Bobol 18 Bank, Hacker Rusia Curi Dana Rp135 Miliar

JAKARTA – Sekelompok hacker asal Rusia diam-diam mencuri dan menggondol hampir USD10 juta atau sekira Rp135 miliar. Dana curian tersebut berasal dari setidaknya 18 bank di Amerika Serikat (AS) dan Rusia dalam beberapa tahun terakhir.

Para hacker menargetkan sistem transfer antar bank, sebagaimana diungkap firma keamanan Group-IB, yang berbasis di Moskow. Firma itu memperingatkan bahwa serangan itu dimulai 18 bulan lalu dan memungkinkan uang dicuri dari mesin anjungan tunai mandiri (ATM).

BERITA TERKAIT +

Baca: Terungkap, Hacker Uber Ternyata Pemuda Berusia 20 Tahun

Tak hanya itu, Group-IB juga mengungkap bahwa bank-bank di Amerika Latin kemungkinan menjadi sasaran selanjutnya.

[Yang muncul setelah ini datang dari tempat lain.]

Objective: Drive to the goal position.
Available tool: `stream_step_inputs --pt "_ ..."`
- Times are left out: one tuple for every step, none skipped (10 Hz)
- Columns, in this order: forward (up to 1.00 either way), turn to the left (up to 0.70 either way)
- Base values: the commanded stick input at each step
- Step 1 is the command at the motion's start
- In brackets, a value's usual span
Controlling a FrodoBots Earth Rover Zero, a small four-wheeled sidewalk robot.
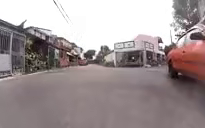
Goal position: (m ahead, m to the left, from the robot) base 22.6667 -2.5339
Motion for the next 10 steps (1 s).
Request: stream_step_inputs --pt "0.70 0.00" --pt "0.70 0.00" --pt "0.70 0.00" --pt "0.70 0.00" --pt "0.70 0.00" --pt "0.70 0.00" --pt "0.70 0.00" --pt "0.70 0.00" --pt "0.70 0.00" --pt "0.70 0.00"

Menurut peneliti firma tersebut serangan pertama terjadi pada 2016 dengan membobol jaringan "STAR" First Data, sistem pesan bank AS terbesar yang menghubungkan ATM di lebih dari 5.000 organisasi.

Group-IB menyebut kelompok hacker itu “MoneyTaker”. Kelompok ini disebut tekag mengidentifikasi 18 bank yang terdampak pelanggaran termasuk 15 bank di 10 negara bagian AS, dua di Rusia dan satu lagi di Inggris. Tak hanya bank, MoneyTaker juga menargetkan perusahaan software dan satu firma hukum.

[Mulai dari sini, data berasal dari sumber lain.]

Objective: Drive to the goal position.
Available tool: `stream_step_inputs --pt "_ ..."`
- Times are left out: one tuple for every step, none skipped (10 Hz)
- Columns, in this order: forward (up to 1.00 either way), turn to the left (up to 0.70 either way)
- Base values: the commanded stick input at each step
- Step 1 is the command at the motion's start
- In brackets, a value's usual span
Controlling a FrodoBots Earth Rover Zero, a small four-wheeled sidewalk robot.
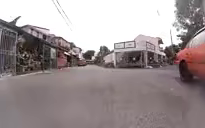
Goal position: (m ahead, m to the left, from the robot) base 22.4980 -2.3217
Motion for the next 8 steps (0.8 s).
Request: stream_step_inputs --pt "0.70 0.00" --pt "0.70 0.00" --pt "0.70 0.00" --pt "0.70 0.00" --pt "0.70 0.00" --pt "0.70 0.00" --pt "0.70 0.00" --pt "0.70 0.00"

Dari 14 bank yang dibobol, rata-rata MoneyTaker mendapatkan USD500.000 dalam setiap aksinya melalui ATM.

Akibat pelanggaran yang dilakukan sekelompok hacker itu, Rusia mengalami kerugian rata USD1,2 juta per insiden. Namun satu bank berhasil menghentikan serangan itu dan mengembalikan sebagian dari dana yang dicuri mereka.

Baca juga: Hacker Ini Mengaku Bobol Ratusan Juta Akun Yahoo!

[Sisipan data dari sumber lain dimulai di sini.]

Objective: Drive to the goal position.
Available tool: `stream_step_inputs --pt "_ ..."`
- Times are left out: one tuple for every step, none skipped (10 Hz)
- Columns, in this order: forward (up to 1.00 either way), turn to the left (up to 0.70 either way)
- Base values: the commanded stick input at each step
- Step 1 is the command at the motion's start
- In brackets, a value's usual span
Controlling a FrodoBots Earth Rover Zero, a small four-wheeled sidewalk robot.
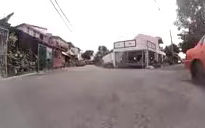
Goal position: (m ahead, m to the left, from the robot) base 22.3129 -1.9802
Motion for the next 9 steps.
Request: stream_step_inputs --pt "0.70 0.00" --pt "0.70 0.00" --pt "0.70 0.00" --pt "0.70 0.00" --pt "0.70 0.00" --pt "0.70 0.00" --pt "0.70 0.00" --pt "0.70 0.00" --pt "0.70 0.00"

Para hacker yang tak dikenal ini menggunakan campuran tools dan trik yang terus berubah demi menghindari antivirus dan software pengamanan tradisional lainnya. Untuk menyamarkan gerakan mereka, hacker juga menggunakan sertifikat keamanan dari merek seperti Bank of America, the Fed, Microsoft dan Yahoo.

Group-IB sendiri mengajak Interpol dan Europol untuk membantunya melakukan penyelidikan demi menegakan hukum bagi hacker yang merugikan banyak negara tersebut. Demikian seperti dilansir Reuters, Selasa (12/12/2017). (lnm).